## PROBLEM TO SOLVE:
Write out again, exactly, the lines below starting at the one with "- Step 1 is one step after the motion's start" and ending at the one with "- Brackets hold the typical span".

## DATASET EXTRACT:
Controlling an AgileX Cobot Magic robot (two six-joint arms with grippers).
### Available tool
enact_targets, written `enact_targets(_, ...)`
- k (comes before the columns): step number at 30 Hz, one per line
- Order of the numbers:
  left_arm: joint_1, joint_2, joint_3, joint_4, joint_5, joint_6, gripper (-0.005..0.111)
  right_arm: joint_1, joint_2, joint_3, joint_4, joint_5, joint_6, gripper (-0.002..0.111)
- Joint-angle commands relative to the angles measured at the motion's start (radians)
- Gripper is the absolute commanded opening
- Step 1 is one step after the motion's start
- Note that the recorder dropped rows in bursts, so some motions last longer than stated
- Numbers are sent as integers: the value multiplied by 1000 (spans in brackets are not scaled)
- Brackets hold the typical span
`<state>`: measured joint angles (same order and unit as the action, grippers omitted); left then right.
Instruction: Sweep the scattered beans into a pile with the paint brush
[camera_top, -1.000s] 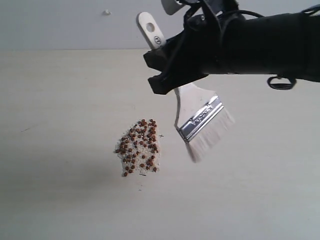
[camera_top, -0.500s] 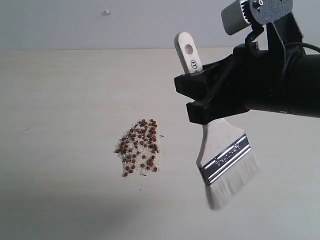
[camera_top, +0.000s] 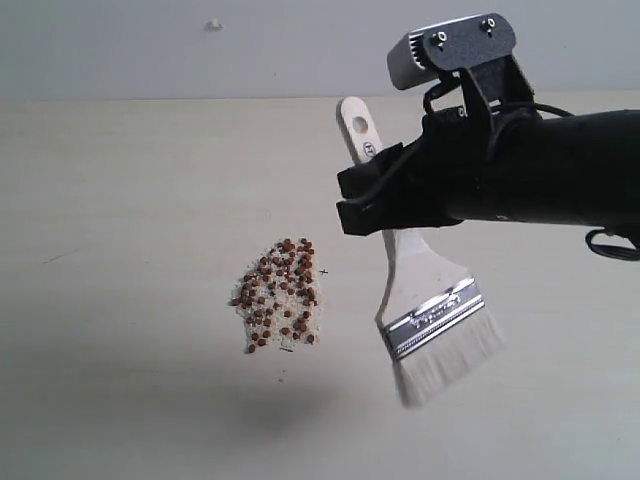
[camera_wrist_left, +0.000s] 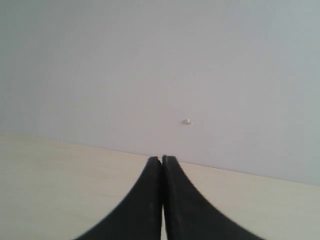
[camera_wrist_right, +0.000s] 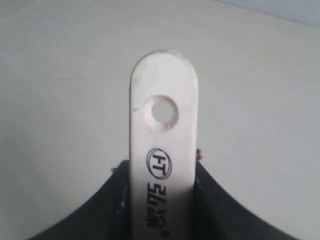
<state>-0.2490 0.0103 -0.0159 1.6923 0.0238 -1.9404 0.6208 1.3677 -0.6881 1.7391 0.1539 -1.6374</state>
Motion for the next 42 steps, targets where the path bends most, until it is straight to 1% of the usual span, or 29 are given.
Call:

## ANSWER SPACE:
- Step 1 is one step after the motion's start
- Note that the recorder dropped rows in bursts, so some motions last longer than stated
- Numbers are sent as integers: the value multiplied by 1000 (spans in brackets are not scaled)
- Brackets hold the typical span

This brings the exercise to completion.